#### ASSIGNED TASK
Transcribe the stretch of entries below from the line with "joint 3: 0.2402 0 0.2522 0" through the line with "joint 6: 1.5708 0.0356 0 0", exactly and with both ends included; leave out all other lines.

Collection entries:

==========

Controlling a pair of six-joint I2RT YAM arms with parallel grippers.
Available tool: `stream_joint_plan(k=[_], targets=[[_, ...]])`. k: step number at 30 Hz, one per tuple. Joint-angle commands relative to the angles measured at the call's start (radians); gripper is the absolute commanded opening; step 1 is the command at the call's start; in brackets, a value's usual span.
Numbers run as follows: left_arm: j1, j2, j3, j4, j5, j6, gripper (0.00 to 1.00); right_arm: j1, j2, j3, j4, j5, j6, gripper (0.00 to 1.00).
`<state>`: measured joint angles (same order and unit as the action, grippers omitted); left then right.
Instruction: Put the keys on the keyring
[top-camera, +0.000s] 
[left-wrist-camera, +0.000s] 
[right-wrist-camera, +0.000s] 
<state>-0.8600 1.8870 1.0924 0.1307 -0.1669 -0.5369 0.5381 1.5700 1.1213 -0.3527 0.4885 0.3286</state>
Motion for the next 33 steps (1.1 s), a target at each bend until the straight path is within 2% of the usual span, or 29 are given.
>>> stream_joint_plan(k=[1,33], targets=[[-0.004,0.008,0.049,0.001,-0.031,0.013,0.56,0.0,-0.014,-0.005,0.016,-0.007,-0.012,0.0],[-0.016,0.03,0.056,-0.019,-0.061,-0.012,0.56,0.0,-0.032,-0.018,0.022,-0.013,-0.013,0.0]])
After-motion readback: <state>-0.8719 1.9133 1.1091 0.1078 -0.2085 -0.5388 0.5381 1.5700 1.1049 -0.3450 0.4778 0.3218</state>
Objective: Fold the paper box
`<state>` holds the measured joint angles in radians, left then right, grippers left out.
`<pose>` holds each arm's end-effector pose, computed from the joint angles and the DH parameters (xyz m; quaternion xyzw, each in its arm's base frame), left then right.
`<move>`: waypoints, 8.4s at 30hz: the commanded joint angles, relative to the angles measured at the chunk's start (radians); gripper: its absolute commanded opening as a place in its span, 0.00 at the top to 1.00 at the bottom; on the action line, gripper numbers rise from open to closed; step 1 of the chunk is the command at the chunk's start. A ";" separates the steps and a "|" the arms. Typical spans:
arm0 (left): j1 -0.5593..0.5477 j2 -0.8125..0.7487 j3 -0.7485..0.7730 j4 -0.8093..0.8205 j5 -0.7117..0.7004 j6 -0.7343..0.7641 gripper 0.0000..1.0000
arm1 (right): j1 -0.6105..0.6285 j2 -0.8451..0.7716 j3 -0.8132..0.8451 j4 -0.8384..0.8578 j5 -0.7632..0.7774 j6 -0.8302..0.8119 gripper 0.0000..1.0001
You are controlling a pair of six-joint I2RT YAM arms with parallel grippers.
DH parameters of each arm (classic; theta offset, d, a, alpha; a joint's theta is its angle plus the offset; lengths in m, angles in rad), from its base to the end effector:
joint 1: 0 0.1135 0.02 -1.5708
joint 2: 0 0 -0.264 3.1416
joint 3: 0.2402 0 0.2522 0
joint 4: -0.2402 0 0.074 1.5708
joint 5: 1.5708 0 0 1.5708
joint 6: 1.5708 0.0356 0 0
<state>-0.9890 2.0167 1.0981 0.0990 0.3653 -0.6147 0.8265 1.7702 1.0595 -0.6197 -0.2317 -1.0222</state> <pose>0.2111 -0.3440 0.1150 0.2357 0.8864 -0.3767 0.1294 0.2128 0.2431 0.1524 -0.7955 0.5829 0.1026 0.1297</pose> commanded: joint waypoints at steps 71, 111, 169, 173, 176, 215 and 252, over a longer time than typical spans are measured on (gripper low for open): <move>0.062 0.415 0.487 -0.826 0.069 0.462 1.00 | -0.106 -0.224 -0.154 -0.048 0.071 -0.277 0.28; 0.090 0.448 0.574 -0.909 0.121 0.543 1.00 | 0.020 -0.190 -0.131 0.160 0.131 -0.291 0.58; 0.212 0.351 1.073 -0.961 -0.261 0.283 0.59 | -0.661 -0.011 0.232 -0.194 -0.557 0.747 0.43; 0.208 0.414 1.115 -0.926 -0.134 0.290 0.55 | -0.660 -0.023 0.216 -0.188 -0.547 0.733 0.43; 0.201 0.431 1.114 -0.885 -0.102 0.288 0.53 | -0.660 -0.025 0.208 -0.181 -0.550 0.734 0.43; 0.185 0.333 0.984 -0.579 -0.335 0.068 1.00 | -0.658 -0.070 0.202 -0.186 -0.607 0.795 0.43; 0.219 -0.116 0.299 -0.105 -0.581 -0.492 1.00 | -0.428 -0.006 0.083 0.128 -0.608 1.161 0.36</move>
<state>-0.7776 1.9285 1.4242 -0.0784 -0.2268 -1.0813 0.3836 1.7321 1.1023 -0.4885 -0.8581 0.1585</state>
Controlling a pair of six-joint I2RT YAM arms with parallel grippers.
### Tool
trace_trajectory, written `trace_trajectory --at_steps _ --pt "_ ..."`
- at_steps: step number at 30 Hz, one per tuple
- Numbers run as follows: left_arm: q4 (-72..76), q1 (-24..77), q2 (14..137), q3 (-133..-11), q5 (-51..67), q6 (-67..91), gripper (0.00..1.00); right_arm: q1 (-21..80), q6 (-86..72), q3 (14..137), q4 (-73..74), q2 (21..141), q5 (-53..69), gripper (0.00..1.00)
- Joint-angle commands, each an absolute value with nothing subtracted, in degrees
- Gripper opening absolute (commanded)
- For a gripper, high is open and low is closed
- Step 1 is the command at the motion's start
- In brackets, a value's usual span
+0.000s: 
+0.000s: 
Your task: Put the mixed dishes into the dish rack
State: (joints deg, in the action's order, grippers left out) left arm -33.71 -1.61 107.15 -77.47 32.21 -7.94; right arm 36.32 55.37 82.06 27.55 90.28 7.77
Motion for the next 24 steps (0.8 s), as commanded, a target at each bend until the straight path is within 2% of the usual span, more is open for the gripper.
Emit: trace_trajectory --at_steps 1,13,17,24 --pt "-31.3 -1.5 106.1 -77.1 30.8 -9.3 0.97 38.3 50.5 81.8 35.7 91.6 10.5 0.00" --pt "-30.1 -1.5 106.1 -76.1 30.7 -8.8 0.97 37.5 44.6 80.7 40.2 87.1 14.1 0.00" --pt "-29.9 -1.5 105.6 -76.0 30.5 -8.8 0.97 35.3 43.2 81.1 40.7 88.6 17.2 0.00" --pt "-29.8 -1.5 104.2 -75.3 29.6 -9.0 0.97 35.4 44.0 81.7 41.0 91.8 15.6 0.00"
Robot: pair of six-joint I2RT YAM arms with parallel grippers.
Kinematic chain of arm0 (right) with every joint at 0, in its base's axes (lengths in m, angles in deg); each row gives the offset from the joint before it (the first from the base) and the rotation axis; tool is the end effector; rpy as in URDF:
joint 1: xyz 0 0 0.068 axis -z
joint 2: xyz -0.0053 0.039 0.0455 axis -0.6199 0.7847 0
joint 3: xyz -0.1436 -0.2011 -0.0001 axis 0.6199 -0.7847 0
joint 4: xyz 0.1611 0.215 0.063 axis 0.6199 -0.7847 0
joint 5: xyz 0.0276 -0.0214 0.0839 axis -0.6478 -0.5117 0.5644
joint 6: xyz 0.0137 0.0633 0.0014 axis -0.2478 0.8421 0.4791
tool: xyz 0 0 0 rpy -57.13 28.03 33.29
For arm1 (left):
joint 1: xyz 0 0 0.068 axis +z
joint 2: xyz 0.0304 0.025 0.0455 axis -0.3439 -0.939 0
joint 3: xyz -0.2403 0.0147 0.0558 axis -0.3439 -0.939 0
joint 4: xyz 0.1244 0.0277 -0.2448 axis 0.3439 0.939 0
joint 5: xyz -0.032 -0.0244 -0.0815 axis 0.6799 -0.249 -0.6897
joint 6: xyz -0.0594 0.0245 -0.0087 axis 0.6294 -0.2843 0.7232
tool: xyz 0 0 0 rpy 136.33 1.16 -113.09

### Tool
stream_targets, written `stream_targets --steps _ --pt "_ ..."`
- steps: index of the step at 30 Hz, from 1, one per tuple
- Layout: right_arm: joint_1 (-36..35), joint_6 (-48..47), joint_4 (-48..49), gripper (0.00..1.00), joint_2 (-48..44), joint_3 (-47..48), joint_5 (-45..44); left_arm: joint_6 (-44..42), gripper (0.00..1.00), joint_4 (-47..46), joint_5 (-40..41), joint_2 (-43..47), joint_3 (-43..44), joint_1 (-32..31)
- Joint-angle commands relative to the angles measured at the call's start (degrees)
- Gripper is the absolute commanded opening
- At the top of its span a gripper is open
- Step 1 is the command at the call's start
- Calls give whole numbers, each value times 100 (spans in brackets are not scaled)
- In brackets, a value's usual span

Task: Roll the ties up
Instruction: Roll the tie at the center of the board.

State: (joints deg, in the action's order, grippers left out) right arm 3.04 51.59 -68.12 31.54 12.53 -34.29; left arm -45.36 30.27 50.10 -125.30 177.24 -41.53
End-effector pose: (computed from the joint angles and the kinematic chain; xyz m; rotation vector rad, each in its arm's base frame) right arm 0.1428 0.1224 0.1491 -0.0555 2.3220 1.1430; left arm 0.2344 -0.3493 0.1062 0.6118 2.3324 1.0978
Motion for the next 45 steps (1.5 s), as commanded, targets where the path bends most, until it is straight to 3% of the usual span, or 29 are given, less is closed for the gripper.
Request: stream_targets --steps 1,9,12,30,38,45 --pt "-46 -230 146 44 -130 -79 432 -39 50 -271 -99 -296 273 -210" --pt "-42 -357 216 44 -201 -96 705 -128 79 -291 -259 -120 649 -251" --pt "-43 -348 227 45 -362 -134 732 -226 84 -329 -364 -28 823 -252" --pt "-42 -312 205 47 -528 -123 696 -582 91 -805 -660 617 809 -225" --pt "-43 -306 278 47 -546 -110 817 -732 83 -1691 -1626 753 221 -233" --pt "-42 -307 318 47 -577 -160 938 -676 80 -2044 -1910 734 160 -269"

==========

#### ANSWER TO THIS PROBLEM
joint 3: 0.2402 0 0.2522 0
joint 4: -0.2402 0 0.074 1.5708
joint 5: 1.5708 0 0 1.5708
joint 6: 1.5708 0.0356 0 0

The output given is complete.